Thursday, November 8, 2012

The War of 1812 in the Chesapeake Bay

Poster NOVEMBER. 2012 in W2010

As noted, I will be giving a talk at lunchtime on Thursday, November 15 at the Talbot County Public Library in Easton.

WHAT YOU SHOULD KNOW ABOUT THE 1814 WASHINGTON – BALTIMORE CAMPAIGN

At the beginning of the War, Baltimore was fast becoming the nation's third-largest city with a population of 50,000 by 1815.

The British foreign and military policy to “chastise the savages” was aimed primarily at the Chesapeake Bay region in 1814.

The Baltimore merchants outfitted over 100 privateering vessels that took about 1/3 of all British vessels lost during the War.
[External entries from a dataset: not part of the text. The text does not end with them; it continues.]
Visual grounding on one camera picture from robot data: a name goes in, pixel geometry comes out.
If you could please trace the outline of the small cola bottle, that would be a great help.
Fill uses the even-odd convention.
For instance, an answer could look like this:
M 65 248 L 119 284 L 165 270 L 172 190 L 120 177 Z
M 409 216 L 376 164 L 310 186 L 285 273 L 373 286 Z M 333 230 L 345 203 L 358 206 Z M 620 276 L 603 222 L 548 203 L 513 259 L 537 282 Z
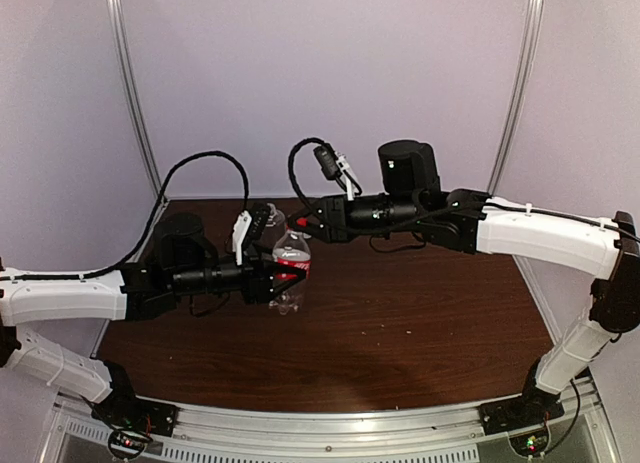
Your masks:
M 306 279 L 310 273 L 311 250 L 301 231 L 287 227 L 272 251 L 275 263 L 286 267 L 285 272 L 275 275 L 279 284 L 290 286 L 269 303 L 280 315 L 297 312 L 305 301 Z

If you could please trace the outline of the large clear plastic bottle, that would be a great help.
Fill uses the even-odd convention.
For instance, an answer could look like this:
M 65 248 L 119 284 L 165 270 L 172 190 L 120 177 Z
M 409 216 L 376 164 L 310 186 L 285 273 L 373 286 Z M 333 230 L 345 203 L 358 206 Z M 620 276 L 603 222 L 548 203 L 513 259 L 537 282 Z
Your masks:
M 286 222 L 284 213 L 274 203 L 268 203 L 268 207 L 270 213 L 262 233 L 262 243 L 267 248 L 273 248 L 286 233 Z

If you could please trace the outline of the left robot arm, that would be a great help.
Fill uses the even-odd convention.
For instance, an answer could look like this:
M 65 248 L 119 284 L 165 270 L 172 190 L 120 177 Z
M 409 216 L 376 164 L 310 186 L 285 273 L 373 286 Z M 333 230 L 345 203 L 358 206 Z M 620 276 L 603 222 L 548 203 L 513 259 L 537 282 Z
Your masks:
M 184 298 L 241 294 L 248 304 L 273 301 L 308 275 L 308 262 L 264 258 L 256 245 L 265 217 L 242 212 L 232 233 L 233 252 L 222 257 L 206 238 L 200 217 L 174 214 L 156 224 L 153 252 L 88 273 L 1 271 L 1 365 L 83 397 L 96 417 L 133 427 L 146 412 L 126 370 L 83 357 L 24 329 L 43 320 L 97 318 L 146 321 L 174 310 Z

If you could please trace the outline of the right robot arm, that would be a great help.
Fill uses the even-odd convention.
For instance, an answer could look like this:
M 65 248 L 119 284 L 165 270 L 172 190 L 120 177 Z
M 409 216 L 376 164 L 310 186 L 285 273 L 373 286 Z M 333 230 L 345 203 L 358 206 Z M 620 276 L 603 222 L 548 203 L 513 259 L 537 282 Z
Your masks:
M 378 150 L 384 191 L 365 196 L 344 159 L 317 138 L 294 145 L 287 173 L 304 211 L 289 218 L 326 243 L 359 236 L 417 234 L 425 243 L 467 254 L 517 256 L 593 276 L 591 305 L 527 374 L 522 393 L 484 404 L 487 426 L 540 423 L 561 392 L 610 342 L 639 325 L 639 238 L 630 214 L 588 218 L 516 204 L 489 193 L 440 185 L 433 147 L 395 140 Z

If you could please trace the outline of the aluminium front frame rail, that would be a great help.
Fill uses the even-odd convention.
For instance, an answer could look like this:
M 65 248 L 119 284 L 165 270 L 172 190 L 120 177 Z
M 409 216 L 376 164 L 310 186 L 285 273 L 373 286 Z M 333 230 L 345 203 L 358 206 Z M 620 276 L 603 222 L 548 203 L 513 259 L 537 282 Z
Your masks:
M 477 402 L 365 413 L 278 413 L 179 404 L 169 436 L 156 435 L 139 462 L 618 462 L 620 453 L 593 379 L 562 395 L 546 424 L 488 434 Z

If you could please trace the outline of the right rear frame post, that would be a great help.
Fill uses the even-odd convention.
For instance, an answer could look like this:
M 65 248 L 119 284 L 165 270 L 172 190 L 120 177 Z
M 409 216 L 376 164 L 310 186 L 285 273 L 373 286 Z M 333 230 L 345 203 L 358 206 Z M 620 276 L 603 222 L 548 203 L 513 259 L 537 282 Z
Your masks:
M 507 107 L 501 138 L 491 171 L 487 192 L 495 194 L 505 174 L 509 155 L 513 148 L 519 119 L 524 107 L 526 89 L 536 58 L 544 14 L 545 0 L 527 0 L 524 27 L 516 72 Z

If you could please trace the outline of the frame post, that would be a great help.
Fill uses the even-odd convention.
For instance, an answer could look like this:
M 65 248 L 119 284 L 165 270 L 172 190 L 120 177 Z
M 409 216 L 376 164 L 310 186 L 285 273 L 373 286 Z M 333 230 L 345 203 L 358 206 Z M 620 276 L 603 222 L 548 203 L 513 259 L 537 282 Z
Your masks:
M 524 107 L 526 89 L 536 58 L 544 14 L 545 0 L 527 0 L 524 27 L 516 72 L 507 107 L 501 138 L 491 171 L 487 192 L 495 194 L 505 174 L 509 155 L 513 148 L 519 119 Z
M 122 0 L 106 0 L 114 38 L 115 54 L 121 75 L 125 103 L 131 119 L 135 141 L 147 180 L 155 196 L 160 194 L 161 177 L 149 139 L 142 104 L 136 84 L 127 38 Z

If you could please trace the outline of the left rear frame post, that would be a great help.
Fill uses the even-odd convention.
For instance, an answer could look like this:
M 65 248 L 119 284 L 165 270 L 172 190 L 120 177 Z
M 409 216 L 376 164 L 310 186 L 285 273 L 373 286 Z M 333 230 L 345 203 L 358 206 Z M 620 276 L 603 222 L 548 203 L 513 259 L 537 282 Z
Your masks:
M 135 141 L 147 180 L 155 196 L 160 194 L 161 177 L 149 139 L 142 104 L 136 84 L 127 38 L 122 0 L 106 0 L 114 38 L 115 54 L 121 75 L 125 103 L 131 119 Z

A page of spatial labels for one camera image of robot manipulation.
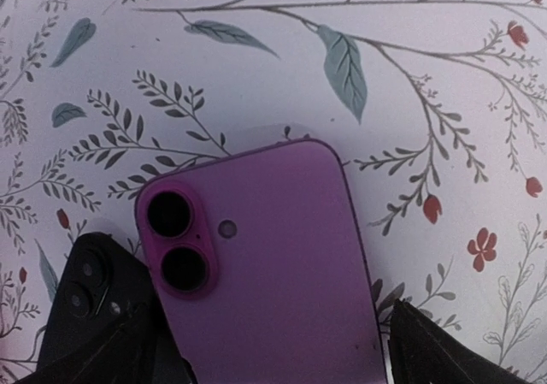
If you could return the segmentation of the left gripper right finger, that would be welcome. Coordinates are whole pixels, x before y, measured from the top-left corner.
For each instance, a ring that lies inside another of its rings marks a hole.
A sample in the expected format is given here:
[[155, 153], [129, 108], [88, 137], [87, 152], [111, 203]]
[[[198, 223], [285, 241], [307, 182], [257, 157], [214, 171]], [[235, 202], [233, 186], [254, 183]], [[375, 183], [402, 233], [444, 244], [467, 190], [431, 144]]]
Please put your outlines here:
[[469, 350], [407, 301], [393, 305], [388, 347], [396, 384], [524, 382]]

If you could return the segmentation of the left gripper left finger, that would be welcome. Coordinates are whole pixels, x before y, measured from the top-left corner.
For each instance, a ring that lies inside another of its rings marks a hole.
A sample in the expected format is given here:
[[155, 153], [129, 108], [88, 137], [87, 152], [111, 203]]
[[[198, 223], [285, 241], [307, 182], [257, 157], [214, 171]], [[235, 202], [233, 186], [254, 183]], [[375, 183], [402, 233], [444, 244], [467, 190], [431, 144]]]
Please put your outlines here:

It is said that the success of the privateers unleashed British wrath on Maryland and brought British fleets to the Bay in both 1813 and 1814.

A contrary view holds that the British were hard pressed in Canada and chose Bay operations to divert US resources from the northern campaigns. It was probably both.

Rear Admiral George Cockburn and Major General Robert Ross were the precursors of the 20th century “amphibious raiders.”

No other “battle” brought forward the folly of full reliance on militia defense forces during the War of 1812 as the encounter at Bladensburg, Maryland on August 24, 1814.
The success of the British raid on Washington in August 1814 was a surprise to both sides.

Ross hoped to replicate the Washington raid at Baltimore, but underestimated the resourcefulness of Baltimore commander Major General Samuel Smith and the militia he led, and led well.

Before his death near North Point, Ross was slated to command the New Orleans expedition later in 1814.

The American defense at Fort McHenry was very complex in execution. The defenders of the post, including Major George Armistead, were Baltimore heroes, but auxiliary posts and batteries played a much larger role than generally known.

Approximately 3,000-5,000 slaves were enticed by the British to run away from their masters in Maryland. Around 200 male able-bodied ended up enlisting in the British “Colonial Marines” and were trained on Tangier Island, Virginia, in the southern Chesapeake, where the British had a fort.

One side effect of the War, and its attendant blockade, was to stimulate industrial development in the United States and at Baltimore. The city grew to be both a commercial and an industrial power center.

Some claim that Baltimore, looking and acting more like Boston or New York commercially, drew the slave state of Maryland away from secession in 1861.

Adapted from the Journal of the War of 1812, Volume 13, No. 2, Summer 2010.